Report every line of the records that contains the word "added".

Records shown:
——

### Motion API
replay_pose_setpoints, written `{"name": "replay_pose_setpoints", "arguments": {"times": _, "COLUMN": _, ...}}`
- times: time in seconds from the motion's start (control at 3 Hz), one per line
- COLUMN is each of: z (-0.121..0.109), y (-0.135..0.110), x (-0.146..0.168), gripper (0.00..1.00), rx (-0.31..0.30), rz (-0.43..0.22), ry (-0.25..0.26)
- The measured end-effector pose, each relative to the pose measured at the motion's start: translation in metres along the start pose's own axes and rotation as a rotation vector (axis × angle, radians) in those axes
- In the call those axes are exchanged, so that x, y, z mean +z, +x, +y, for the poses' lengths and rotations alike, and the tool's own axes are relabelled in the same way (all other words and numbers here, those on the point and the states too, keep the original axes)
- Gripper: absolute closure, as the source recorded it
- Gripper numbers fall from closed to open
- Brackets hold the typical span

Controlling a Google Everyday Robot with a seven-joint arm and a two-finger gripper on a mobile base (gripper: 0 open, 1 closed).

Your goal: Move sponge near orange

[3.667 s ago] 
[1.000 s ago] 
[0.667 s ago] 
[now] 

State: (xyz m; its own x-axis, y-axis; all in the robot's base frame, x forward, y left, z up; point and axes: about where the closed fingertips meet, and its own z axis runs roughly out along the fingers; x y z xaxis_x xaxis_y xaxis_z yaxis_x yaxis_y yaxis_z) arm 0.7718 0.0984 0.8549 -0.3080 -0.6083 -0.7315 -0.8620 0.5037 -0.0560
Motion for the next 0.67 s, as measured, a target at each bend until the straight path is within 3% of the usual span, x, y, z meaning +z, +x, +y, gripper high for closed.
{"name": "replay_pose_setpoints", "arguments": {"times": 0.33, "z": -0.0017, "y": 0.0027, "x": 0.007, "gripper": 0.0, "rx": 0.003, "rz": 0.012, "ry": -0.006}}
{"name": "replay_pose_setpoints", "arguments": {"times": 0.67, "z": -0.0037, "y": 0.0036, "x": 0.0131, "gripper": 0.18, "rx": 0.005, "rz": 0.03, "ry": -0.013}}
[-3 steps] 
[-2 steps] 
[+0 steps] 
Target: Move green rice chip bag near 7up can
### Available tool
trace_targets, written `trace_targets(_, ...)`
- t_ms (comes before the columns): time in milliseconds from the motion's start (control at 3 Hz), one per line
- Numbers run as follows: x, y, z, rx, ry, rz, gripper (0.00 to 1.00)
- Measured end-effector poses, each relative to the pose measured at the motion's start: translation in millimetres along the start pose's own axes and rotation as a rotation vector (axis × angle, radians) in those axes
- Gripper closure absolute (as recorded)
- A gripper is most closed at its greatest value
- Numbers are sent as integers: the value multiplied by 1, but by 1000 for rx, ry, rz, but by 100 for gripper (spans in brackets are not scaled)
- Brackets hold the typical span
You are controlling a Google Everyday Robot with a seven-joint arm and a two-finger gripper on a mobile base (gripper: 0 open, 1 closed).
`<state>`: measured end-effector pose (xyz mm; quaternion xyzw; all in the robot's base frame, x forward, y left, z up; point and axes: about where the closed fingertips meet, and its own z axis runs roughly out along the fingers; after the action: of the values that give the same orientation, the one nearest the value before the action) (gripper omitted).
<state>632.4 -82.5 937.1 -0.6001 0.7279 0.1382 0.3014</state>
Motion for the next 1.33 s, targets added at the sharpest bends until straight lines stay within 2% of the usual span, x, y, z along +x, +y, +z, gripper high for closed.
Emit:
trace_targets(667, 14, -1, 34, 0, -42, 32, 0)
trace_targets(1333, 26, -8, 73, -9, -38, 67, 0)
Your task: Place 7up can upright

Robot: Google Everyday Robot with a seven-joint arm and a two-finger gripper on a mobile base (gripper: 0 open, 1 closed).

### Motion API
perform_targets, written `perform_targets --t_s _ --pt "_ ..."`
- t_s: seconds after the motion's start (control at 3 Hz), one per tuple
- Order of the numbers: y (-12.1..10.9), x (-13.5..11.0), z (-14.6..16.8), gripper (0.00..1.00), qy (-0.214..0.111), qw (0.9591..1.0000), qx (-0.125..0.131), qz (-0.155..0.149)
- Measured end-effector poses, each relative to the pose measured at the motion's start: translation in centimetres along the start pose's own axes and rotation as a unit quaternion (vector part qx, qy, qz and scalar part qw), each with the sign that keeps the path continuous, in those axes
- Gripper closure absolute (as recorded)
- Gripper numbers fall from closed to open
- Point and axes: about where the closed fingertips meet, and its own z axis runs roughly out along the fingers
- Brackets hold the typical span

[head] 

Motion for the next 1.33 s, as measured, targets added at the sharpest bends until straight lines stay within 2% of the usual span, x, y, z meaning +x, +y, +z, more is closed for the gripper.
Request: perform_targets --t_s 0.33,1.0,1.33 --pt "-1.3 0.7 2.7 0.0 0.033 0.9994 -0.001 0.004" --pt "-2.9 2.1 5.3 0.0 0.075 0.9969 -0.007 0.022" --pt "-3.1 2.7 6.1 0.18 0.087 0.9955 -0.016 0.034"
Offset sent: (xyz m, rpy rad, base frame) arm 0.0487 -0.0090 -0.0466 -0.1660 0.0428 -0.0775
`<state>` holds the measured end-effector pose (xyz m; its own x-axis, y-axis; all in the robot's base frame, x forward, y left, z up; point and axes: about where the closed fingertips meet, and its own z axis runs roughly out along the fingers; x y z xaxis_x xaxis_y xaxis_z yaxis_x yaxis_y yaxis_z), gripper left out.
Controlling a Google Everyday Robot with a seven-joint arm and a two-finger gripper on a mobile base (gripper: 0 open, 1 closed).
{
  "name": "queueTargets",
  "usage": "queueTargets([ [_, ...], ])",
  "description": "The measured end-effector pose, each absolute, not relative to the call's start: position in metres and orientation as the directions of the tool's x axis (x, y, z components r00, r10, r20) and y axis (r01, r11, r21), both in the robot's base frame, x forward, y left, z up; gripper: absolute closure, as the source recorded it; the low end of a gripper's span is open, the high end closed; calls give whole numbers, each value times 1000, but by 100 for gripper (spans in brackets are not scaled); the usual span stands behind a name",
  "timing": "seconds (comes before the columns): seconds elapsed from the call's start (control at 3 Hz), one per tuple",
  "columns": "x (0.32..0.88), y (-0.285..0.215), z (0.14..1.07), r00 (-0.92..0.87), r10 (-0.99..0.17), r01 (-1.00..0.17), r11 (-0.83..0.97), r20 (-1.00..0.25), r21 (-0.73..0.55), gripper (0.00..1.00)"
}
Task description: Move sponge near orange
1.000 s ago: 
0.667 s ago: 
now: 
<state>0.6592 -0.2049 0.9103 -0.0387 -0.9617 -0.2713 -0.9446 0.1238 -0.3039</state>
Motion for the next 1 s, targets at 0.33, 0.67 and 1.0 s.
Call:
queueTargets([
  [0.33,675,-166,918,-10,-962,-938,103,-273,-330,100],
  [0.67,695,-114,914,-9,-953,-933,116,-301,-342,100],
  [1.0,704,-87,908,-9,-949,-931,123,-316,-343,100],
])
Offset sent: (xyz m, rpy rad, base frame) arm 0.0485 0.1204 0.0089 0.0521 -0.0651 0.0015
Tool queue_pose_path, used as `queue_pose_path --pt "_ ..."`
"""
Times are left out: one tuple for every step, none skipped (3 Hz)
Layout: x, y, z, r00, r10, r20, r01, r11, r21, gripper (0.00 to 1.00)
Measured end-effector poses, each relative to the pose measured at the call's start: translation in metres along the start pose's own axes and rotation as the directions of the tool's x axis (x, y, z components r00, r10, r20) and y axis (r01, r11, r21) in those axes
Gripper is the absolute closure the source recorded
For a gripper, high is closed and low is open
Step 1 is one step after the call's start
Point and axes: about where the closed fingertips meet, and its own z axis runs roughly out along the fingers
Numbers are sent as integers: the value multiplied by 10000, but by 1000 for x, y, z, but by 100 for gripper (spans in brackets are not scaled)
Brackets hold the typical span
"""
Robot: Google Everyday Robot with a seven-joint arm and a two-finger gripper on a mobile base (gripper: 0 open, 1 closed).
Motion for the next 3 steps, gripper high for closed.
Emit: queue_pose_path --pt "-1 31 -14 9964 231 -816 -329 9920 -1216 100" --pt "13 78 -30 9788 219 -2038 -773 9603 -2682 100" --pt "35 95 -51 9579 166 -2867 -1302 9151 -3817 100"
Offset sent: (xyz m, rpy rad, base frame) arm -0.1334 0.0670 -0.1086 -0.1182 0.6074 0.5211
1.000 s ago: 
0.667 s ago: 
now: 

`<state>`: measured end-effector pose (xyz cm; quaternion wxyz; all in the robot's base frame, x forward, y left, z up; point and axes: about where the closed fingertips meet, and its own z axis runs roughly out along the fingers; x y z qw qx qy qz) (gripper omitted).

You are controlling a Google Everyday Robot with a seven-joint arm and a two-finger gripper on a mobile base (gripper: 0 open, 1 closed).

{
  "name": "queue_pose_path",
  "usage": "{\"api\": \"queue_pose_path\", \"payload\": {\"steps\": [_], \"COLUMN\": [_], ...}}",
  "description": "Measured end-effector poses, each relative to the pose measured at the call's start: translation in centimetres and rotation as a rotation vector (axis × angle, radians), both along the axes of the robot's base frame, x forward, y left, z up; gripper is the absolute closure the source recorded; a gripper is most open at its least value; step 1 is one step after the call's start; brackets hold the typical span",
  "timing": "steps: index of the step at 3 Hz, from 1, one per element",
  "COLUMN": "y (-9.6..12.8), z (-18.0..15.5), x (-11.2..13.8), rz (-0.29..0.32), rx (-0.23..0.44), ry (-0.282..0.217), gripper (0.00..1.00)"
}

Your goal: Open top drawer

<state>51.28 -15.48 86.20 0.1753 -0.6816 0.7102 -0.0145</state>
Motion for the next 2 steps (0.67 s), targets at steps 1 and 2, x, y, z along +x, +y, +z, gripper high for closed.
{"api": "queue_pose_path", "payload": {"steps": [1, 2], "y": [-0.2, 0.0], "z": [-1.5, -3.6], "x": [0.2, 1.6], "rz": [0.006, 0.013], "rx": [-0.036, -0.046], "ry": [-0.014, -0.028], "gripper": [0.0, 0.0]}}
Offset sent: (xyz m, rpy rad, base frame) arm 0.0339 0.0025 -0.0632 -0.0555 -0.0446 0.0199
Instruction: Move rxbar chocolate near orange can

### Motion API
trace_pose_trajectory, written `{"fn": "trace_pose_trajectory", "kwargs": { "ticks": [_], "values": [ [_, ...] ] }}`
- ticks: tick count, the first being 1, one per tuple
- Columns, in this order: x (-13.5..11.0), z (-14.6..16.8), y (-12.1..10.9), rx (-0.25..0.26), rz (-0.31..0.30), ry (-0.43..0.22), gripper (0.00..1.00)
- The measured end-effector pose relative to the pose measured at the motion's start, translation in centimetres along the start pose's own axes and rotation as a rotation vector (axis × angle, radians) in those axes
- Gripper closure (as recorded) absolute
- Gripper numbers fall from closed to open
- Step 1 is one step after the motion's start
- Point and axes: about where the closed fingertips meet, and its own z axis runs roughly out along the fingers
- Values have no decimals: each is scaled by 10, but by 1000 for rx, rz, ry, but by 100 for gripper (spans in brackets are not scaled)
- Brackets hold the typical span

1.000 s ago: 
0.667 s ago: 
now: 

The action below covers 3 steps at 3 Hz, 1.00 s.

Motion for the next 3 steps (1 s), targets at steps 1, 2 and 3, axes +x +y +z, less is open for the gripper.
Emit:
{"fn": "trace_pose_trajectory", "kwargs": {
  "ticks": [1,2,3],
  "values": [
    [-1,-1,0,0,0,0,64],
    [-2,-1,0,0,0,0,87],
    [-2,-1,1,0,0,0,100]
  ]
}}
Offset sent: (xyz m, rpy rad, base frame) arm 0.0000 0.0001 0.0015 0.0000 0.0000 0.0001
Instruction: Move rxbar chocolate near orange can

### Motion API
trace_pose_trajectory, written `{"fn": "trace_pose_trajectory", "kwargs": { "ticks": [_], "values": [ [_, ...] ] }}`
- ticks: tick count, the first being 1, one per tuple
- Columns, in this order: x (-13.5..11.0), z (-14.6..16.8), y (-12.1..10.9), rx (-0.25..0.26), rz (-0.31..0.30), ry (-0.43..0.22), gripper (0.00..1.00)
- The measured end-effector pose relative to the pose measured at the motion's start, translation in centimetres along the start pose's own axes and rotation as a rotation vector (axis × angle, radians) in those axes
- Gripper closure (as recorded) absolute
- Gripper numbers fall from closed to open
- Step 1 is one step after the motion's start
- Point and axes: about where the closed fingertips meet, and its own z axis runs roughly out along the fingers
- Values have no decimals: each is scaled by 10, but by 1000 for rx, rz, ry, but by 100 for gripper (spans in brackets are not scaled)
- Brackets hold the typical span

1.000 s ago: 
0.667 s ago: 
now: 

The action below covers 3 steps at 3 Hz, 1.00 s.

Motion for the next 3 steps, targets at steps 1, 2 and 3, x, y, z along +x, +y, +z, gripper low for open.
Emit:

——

Problem solution:
Motion for the next 1.33 s, targets added at the sharpest bends until straight lines stay within 2% of the usual span, x, y, z along +x, +y, +z, gripper high for closed.
Motion for the next 1.33 s, as measured, targets added at the sharpest bends until straight lines stay within 2% of the usual span, x, y, z meaning +x, +y, +z, more is closed for the gripper.

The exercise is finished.